31.8.09
Limpando meu armário...
9.8.09
Mas eu sinto saudades...
É para eu rezar? Eu não rezo. Mas poderia fazê-lo daqui.
É para eu chorar? Eu não choro. Mas se o fizesse, com certeza iria preferir que fosse no meu travesseiro.
É para eu levar flores? Elas me dão alergia.
O que há em um túmulo aém de terra? Além de restos mortais corroídos por vermes?
É para lembrar? Para isso eu só preciso da minha mente. Do meu coração.

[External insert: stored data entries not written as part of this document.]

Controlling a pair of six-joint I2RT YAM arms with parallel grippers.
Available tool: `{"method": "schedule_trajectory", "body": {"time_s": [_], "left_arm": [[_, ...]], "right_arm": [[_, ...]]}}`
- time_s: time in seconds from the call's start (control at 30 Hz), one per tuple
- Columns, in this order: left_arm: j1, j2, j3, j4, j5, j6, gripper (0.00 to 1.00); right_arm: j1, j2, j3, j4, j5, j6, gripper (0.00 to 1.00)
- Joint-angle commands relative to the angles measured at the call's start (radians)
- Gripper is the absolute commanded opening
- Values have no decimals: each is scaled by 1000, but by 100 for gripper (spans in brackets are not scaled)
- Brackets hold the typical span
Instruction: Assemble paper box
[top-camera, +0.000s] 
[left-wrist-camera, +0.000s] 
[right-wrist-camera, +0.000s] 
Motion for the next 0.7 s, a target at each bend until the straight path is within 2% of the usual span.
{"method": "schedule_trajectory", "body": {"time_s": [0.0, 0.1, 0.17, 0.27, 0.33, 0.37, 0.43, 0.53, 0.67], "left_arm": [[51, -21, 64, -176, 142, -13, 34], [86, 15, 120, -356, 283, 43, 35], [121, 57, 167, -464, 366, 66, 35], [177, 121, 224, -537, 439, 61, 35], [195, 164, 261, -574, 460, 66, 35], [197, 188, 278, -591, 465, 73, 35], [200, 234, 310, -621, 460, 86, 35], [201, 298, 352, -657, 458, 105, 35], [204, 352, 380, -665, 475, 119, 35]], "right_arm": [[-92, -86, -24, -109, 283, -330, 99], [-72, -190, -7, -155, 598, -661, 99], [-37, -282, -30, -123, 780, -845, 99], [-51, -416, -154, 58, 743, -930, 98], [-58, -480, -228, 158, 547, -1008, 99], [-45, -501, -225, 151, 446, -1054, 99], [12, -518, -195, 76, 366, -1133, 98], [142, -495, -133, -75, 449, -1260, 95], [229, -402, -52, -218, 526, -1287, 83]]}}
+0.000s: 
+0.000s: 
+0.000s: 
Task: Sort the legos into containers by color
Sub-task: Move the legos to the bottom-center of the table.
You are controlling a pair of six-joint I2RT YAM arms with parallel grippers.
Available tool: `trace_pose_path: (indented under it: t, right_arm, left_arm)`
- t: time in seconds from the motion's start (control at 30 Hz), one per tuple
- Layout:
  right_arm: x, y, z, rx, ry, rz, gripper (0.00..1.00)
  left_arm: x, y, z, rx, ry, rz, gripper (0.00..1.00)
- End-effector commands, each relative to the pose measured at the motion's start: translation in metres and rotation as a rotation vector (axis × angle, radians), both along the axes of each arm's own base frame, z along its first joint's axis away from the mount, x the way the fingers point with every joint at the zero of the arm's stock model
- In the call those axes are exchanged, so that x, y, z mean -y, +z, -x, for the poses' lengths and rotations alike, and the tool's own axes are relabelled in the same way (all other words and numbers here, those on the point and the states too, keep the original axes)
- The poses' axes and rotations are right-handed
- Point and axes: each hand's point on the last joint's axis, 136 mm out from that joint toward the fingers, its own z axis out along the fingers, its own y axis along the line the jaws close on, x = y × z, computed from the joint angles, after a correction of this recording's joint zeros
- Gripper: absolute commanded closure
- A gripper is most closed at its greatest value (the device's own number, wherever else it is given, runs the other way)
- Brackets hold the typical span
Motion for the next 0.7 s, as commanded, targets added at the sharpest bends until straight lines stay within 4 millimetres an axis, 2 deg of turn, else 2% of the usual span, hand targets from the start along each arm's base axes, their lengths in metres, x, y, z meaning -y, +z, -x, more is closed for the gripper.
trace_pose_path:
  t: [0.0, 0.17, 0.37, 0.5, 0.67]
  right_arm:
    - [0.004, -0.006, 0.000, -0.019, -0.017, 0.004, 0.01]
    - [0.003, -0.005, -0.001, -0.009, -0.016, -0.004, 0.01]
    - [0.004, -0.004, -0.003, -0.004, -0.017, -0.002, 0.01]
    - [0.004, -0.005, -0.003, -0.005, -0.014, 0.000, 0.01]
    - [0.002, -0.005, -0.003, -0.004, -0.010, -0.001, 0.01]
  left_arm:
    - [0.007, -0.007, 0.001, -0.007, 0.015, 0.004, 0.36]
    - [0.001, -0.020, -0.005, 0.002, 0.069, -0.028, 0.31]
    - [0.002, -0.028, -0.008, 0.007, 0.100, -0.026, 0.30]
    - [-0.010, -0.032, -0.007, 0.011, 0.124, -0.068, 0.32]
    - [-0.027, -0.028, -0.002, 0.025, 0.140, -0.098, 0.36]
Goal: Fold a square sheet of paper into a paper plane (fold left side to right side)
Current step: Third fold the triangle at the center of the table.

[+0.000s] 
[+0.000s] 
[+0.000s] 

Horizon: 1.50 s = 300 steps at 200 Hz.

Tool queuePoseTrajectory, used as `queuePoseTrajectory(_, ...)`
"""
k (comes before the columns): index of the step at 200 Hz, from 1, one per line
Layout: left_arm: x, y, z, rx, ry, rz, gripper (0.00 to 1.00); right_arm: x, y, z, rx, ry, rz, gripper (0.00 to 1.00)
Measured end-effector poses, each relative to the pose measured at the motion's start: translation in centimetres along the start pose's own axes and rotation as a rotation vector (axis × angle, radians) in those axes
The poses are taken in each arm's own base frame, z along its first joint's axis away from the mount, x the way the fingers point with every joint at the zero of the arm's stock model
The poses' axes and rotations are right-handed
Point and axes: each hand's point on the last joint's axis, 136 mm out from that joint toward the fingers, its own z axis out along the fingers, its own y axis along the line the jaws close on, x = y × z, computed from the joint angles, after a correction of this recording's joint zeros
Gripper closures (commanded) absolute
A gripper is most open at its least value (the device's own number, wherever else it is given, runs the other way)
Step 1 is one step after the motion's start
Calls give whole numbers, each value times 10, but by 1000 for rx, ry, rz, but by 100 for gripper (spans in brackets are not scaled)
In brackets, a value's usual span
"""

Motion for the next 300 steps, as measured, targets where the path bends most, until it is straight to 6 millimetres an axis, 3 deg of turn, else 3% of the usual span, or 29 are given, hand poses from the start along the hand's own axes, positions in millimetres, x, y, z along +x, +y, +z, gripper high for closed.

Não preciso de um túmulo para medir o tamanho da minha saudade.
2.8.09
Para o meu palhaço Bozo...
Só porque hoje eu queria te ver. Só porque eu passei na frente do aeroporto e me deu uma vontade louca de tomar café. Só porque eu calcei o tênis e lembrei do seu sorriso e da sua caneta Stabilo que está guardada na gaveta da minha escrivaninha. Só porque eu estava com frio e sem querer vesti a blusa que você esqueceu aqui em casa. Só porque nada disso faz sentido sem você aqui. E só porque eu sei que você não vai ler isso.
Será que é difícil entender? Difícil superar? E por que tudo o que eu digo é tão implícito, tão “leia nas entrelinhas”? Eu sinto a sua falta. É isso o que eu diria se eu soubesse ser direta. Mas eu não sou. Eu não sei. Eu não. Não.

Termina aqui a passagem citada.